>>>
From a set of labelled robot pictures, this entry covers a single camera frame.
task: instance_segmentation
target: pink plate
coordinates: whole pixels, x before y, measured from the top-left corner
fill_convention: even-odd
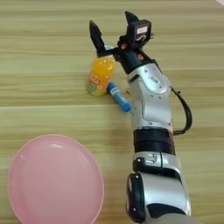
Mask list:
[[[9,172],[10,204],[23,224],[92,224],[102,208],[103,193],[94,158],[66,136],[31,140]]]

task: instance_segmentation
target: wooden table
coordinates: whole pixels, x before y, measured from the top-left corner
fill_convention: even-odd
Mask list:
[[[95,49],[93,19],[108,45],[126,32],[124,11],[153,23],[145,51],[182,91],[193,112],[192,130],[175,137],[193,215],[224,219],[224,8],[213,0],[0,1],[0,223],[18,223],[7,199],[7,170],[28,140],[59,133],[85,144],[97,159],[106,195],[97,224],[131,223],[125,213],[126,178],[133,154],[130,116],[109,96],[85,91]],[[117,65],[114,81],[124,90]],[[173,126],[184,125],[171,98]]]

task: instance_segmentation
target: black cable
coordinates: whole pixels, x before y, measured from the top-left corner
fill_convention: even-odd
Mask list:
[[[171,91],[178,97],[180,100],[184,111],[185,111],[185,127],[183,129],[178,129],[173,131],[173,135],[183,135],[185,134],[193,125],[193,115],[190,107],[187,105],[186,101],[182,98],[179,91],[176,91],[173,87],[171,88]]]

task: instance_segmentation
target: bottle label
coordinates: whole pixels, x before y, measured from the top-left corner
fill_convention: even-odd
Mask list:
[[[114,87],[114,88],[112,88],[111,90],[110,90],[110,93],[114,96],[114,95],[116,95],[116,94],[118,94],[118,93],[120,93],[121,92],[121,90],[118,88],[118,87]]]

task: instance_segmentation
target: silver arm segment
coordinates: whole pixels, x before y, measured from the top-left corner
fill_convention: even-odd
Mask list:
[[[133,100],[131,113],[133,131],[167,130],[172,133],[172,111],[169,104],[172,87],[157,65],[150,63],[140,66],[129,74],[128,82]],[[135,176],[129,178],[128,193],[132,194],[134,190],[141,191],[137,186],[137,181],[141,181],[139,185],[143,188],[143,207],[139,206],[140,202],[139,204],[135,202],[131,206],[133,197],[130,195],[127,210],[129,215],[133,212],[135,216],[144,209],[142,218],[136,219],[138,223],[149,224],[162,214],[191,215],[186,183],[180,161],[175,155],[149,148],[138,149],[133,156],[133,165],[136,180]],[[155,214],[155,207],[162,207],[164,213]]]
[[[132,129],[159,127],[172,131],[169,105],[171,83],[154,64],[140,66],[128,76],[133,99]]]

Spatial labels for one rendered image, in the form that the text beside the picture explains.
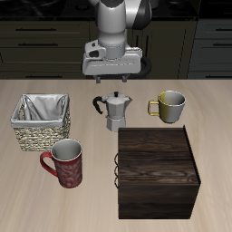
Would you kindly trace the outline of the red patterned mug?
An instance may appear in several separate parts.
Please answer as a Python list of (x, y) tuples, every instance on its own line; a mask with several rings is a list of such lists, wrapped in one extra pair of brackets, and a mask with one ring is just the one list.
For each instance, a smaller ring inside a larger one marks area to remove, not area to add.
[[(48, 166), (44, 158), (50, 158), (55, 169)], [(82, 182), (82, 145), (77, 140), (63, 139), (55, 142), (50, 151), (41, 154), (40, 163), (58, 178), (64, 188), (76, 188)]]

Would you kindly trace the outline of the yellow and white mug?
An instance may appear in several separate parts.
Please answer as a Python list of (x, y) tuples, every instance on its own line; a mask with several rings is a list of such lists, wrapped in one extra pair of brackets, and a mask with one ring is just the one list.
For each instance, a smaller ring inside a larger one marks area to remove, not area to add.
[[(165, 123), (175, 123), (179, 120), (182, 110), (186, 103), (186, 97), (175, 91), (164, 91), (158, 95), (156, 101), (149, 101), (148, 114), (150, 116), (158, 116)], [(152, 112), (150, 107), (152, 104), (159, 105), (158, 112)]]

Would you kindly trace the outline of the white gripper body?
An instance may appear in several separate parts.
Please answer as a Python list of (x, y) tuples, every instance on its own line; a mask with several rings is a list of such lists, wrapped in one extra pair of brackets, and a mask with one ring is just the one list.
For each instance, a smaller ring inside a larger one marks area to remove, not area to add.
[(93, 49), (83, 55), (82, 73), (84, 75), (139, 73), (142, 50), (127, 47), (121, 58), (107, 60), (106, 49)]

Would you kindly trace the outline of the dark wooden cabinet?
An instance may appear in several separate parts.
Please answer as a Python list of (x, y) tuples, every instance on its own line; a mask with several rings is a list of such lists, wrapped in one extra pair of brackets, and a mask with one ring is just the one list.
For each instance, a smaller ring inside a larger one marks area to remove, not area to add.
[(189, 219), (201, 180), (185, 127), (124, 128), (114, 158), (120, 219)]

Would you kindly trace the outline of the woven basket with white liner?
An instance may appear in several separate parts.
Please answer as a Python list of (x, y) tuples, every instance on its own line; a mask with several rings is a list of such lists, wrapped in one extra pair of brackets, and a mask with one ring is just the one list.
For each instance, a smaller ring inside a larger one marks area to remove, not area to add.
[(11, 117), (11, 126), (24, 151), (48, 151), (70, 133), (70, 98), (67, 93), (23, 94)]

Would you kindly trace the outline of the dark kitchen cupboards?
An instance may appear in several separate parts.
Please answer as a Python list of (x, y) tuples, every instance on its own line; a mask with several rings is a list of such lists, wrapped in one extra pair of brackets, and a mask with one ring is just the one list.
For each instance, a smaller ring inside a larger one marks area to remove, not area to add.
[[(150, 23), (128, 29), (127, 43), (150, 60), (146, 77), (183, 79), (204, 0), (149, 1)], [(98, 35), (89, 0), (0, 0), (0, 79), (93, 78), (82, 57)]]

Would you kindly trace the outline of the silver moka pot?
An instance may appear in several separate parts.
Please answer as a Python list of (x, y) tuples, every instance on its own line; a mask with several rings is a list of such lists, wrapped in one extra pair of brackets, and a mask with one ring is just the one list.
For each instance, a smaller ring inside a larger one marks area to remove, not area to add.
[(107, 128), (110, 131), (117, 132), (119, 128), (126, 126), (125, 111), (127, 106), (132, 102), (132, 98), (120, 92), (109, 93), (107, 96), (97, 96), (93, 99), (92, 104), (99, 114), (102, 114), (98, 102), (106, 104), (108, 112)]

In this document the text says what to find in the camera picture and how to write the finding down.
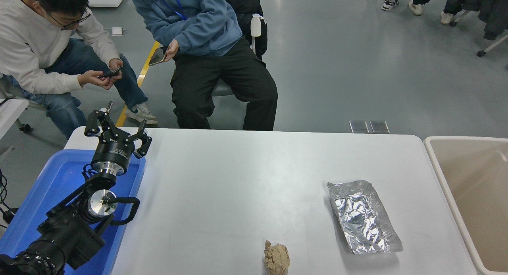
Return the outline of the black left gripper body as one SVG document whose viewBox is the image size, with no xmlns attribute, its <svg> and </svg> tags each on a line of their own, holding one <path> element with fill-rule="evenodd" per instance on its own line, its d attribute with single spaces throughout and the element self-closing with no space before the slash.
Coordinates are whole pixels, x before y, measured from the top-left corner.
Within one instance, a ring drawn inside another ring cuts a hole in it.
<svg viewBox="0 0 508 275">
<path fill-rule="evenodd" d="M 116 163 L 121 167 L 127 167 L 134 151 L 134 143 L 125 142 L 129 133 L 125 131 L 102 132 L 91 164 L 96 167 L 103 162 Z"/>
</svg>

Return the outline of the black-phone person's right hand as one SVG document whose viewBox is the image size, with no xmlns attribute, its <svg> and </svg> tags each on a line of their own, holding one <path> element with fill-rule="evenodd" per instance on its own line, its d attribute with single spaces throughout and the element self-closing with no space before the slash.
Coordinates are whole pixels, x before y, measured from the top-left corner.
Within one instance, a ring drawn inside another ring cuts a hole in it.
<svg viewBox="0 0 508 275">
<path fill-rule="evenodd" d="M 103 71 L 89 70 L 78 75 L 77 80 L 81 86 L 91 84 L 103 89 L 110 89 L 113 86 L 113 81 L 110 78 L 101 77 L 103 73 Z"/>
</svg>

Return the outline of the black-phone person's left hand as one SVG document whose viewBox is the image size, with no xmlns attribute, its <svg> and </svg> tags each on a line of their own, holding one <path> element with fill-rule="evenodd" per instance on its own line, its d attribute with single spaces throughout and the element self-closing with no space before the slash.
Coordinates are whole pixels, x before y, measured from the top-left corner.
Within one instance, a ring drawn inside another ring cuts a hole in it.
<svg viewBox="0 0 508 275">
<path fill-rule="evenodd" d="M 109 69 L 112 72 L 111 80 L 116 81 L 121 79 L 123 61 L 119 58 L 113 58 L 109 61 Z"/>
</svg>

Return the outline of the gold-phone person's left hand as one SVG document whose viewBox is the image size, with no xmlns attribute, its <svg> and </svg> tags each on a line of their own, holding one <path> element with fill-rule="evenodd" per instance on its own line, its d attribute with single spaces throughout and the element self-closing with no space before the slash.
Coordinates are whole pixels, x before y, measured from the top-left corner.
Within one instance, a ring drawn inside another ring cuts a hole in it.
<svg viewBox="0 0 508 275">
<path fill-rule="evenodd" d="M 171 60 L 174 56 L 176 56 L 178 51 L 179 51 L 179 43 L 176 39 L 173 39 L 171 43 L 167 46 L 167 49 L 164 53 L 163 62 L 168 62 L 169 60 Z"/>
</svg>

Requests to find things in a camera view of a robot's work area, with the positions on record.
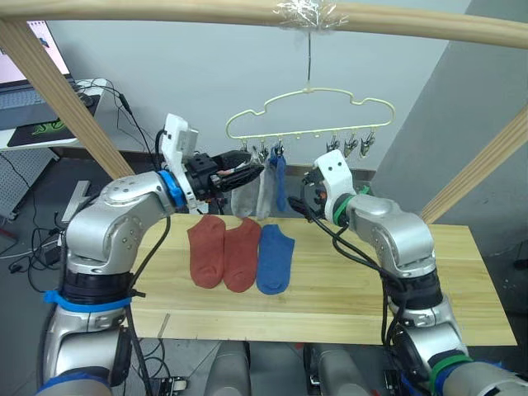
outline wooden board
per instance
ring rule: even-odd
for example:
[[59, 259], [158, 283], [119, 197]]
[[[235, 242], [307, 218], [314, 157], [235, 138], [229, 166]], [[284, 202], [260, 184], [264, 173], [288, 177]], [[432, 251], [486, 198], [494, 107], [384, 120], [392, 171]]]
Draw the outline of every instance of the wooden board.
[[528, 106], [456, 175], [422, 210], [422, 219], [434, 223], [528, 141]]
[[[228, 228], [240, 224], [222, 217]], [[333, 250], [315, 224], [302, 219], [268, 219], [295, 239], [290, 286], [264, 295], [254, 285], [242, 294], [221, 283], [212, 290], [194, 285], [189, 274], [186, 230], [198, 215], [175, 214], [171, 233], [139, 279], [146, 299], [132, 303], [141, 337], [249, 339], [255, 341], [380, 343], [381, 285], [377, 274]], [[164, 221], [141, 244], [138, 262], [157, 242]], [[442, 288], [469, 345], [516, 345], [488, 272], [469, 229], [432, 225]], [[346, 237], [369, 254], [353, 233]]]
[[[277, 0], [2, 0], [2, 19], [121, 19], [291, 26]], [[482, 16], [335, 2], [319, 20], [337, 31], [415, 35], [528, 48], [528, 24]]]
[[110, 177], [134, 174], [25, 21], [0, 20], [0, 46]]

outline red sock
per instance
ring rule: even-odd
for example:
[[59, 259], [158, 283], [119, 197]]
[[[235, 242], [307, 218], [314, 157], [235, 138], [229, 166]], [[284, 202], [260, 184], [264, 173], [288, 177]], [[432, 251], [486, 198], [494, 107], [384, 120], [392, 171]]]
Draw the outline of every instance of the red sock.
[[224, 234], [222, 219], [206, 214], [187, 230], [191, 245], [191, 278], [197, 286], [211, 289], [224, 275]]
[[260, 237], [260, 225], [248, 218], [239, 227], [225, 232], [224, 283], [231, 291], [246, 291], [255, 281]]

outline wooden table
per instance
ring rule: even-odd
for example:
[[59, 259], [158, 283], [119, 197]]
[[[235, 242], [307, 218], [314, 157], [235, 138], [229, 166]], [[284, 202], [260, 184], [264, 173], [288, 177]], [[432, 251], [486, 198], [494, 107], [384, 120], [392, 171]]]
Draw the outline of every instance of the wooden table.
[[[228, 228], [240, 220], [222, 216]], [[171, 233], [153, 256], [134, 298], [141, 337], [237, 339], [283, 342], [379, 344], [381, 285], [374, 271], [333, 250], [330, 238], [303, 219], [268, 219], [295, 239], [288, 289], [264, 295], [255, 285], [242, 294], [221, 283], [212, 290], [194, 285], [189, 273], [186, 230], [198, 215], [175, 214]], [[138, 261], [158, 241], [164, 220], [145, 235]], [[468, 345], [516, 345], [512, 330], [468, 227], [431, 225], [442, 289], [450, 296]], [[375, 257], [354, 233], [346, 238]]]

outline white wall
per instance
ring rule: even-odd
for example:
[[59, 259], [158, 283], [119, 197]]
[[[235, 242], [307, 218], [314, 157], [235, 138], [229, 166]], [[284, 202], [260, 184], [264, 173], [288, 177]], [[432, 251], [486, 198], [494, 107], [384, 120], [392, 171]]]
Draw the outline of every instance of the white wall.
[[[465, 12], [469, 0], [364, 1]], [[126, 95], [139, 123], [152, 135], [165, 115], [184, 117], [200, 130], [198, 149], [211, 154], [240, 147], [224, 134], [226, 120], [265, 100], [303, 88], [307, 36], [275, 27], [146, 21], [51, 21], [55, 39], [75, 78], [110, 79]], [[376, 169], [443, 53], [447, 41], [330, 32], [313, 37], [312, 86], [336, 87], [357, 99], [379, 97], [396, 107], [367, 158], [352, 167]], [[296, 97], [262, 122], [242, 123], [237, 134], [355, 125], [386, 118], [375, 105], [352, 109], [335, 94]], [[365, 136], [364, 131], [358, 136]], [[350, 134], [340, 135], [340, 140]], [[288, 163], [308, 164], [325, 152], [331, 135], [286, 139]], [[130, 138], [120, 149], [137, 149]]]

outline green ring
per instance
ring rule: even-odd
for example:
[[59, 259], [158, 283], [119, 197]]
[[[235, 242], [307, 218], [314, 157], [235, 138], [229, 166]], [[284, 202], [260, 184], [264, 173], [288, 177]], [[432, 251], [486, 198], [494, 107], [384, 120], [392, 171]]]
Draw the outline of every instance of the green ring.
[[334, 224], [339, 224], [339, 216], [343, 213], [344, 209], [347, 208], [348, 202], [352, 199], [353, 196], [346, 198], [337, 208], [336, 212], [333, 214], [332, 220]]
[[449, 367], [450, 365], [455, 365], [456, 363], [460, 363], [463, 361], [473, 361], [469, 356], [466, 355], [454, 355], [446, 357], [445, 359], [442, 359], [438, 363], [434, 365], [431, 372], [431, 379], [429, 380], [429, 391], [434, 396], [436, 394], [435, 390], [435, 382], [436, 377], [440, 374], [442, 370], [444, 370], [446, 367]]

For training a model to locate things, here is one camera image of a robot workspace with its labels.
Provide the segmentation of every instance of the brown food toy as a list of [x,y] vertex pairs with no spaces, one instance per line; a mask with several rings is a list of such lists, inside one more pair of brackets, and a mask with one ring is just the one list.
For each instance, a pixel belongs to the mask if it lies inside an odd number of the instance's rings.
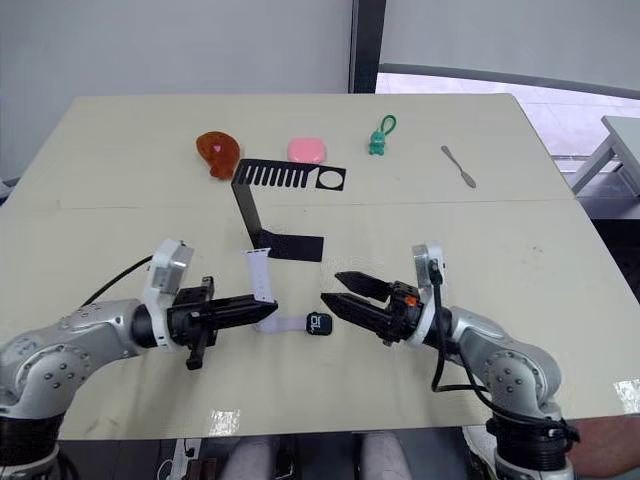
<<<
▶ What is expected:
Please restate the material above line by line, exactly, beginning at its first line and ending with the line that contains "target: wooden table", without any pictures.

▶ Solution below:
From a set of labelled robot pictures, this entry covers a single camera frame.
task: instance_segmentation
target: pink plate
coordinates: whole pixels, x before y, measured from the top-left corner
fill_convention: even-odd
Mask list:
[[[9,172],[10,204],[23,224],[92,224],[102,208],[103,193],[94,158],[66,136],[31,140]]]

task: instance_segmentation
target: wooden table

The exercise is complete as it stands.